The trailer for the original RoboCop (1987) was the Worst. Trailer. Ever. But after seeing the movie, the trailer made perfect sense: it was a deadpan presentation of a movie that was slightly twisted but highly entertaining. In the quarter century since somebody felt enough time had passed for a new take on an old trope and we have the 2014 version of RoboCop.

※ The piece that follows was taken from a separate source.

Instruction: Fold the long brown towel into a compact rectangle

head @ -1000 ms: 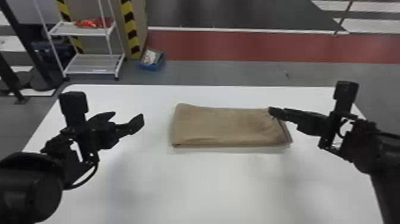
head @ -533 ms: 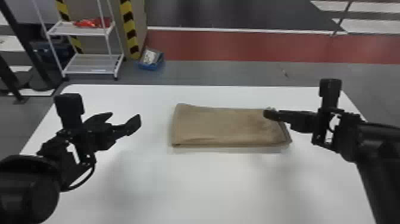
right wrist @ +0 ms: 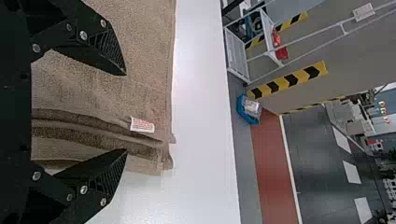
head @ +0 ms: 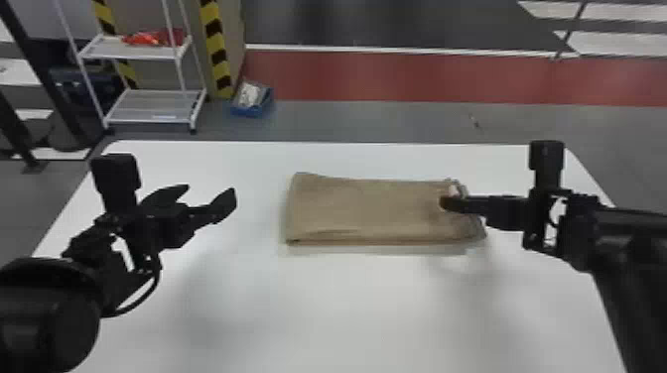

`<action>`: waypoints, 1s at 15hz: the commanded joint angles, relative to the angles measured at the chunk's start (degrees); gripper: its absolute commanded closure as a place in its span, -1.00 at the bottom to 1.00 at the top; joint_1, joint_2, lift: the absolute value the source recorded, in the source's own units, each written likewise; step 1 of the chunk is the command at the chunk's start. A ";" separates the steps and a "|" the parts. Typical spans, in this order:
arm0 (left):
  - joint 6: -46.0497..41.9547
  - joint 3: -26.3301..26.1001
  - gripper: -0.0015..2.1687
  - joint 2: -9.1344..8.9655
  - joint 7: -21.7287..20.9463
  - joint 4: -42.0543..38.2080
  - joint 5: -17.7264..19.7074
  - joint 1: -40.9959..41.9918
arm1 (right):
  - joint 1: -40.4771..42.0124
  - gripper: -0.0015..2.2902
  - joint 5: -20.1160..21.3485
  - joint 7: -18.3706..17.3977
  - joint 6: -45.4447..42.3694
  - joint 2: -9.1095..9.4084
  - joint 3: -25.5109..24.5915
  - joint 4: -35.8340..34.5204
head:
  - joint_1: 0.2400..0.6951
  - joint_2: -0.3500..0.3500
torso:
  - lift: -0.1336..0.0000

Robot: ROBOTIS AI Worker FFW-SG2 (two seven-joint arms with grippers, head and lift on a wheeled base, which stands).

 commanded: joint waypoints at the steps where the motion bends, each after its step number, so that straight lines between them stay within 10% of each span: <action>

The first movie was eerily prescient in depicting an economically-depressed, crime-ravaged Detroit run by corrupt politicians and being scavenged by a corrupt corporation. This time around it’s maybe 2029 or so and Omni Consumer Products is trying to sell its Urban Pacification Units for use on the streets of America. The problem is, the public isn’t comfortable with machines as arbiters of peace. So the company president gets the bright idea to put a “man inside a machine.” All they need is the right “volunteer.”

Again, the right man for the job is Alex Murphy, this time a detective on the trail of whoever is supplying criminals with guns that used to be in the police evidence locker. When he gets a little too close to the source, Something Bad Happens and RoboCop is born.

The new movie lacks the original’s relentless dark humor but it does pay homage to the original script in little “shout-outs” liberally sprinkled throughout. In place of the news updates we have editorials from a Bill O'Reilly-like news personality on a TED Talks-like set; Murphy’s family is more of a presence and his partner, Lewis, is a black guy. Detroit looks a lot prettier this time around (the whole movie is a lot brighter and “smoother” and the (literally) dark and grittier tone of the first. As for Robo him/itself, homage is paid to the original design before being “upgraded” to a sleeker model.

There is also more attention paid to the internal workings of Murphy’s transformation: just how much of the person remains when they’re mostly a machine? What is “normal life” when your life is now anything but normal?

This RoboCop reboot is the first installment in the inevitable trilogy deal that seems to be part of any movie made nowadays. It is thoroughly enjoyable from the opening to the end, despite some slow passages that are not distracting but that will have you kinda wishing for the shooting to start again. But all in all, as the saying goes, I’d buy it for a dollar.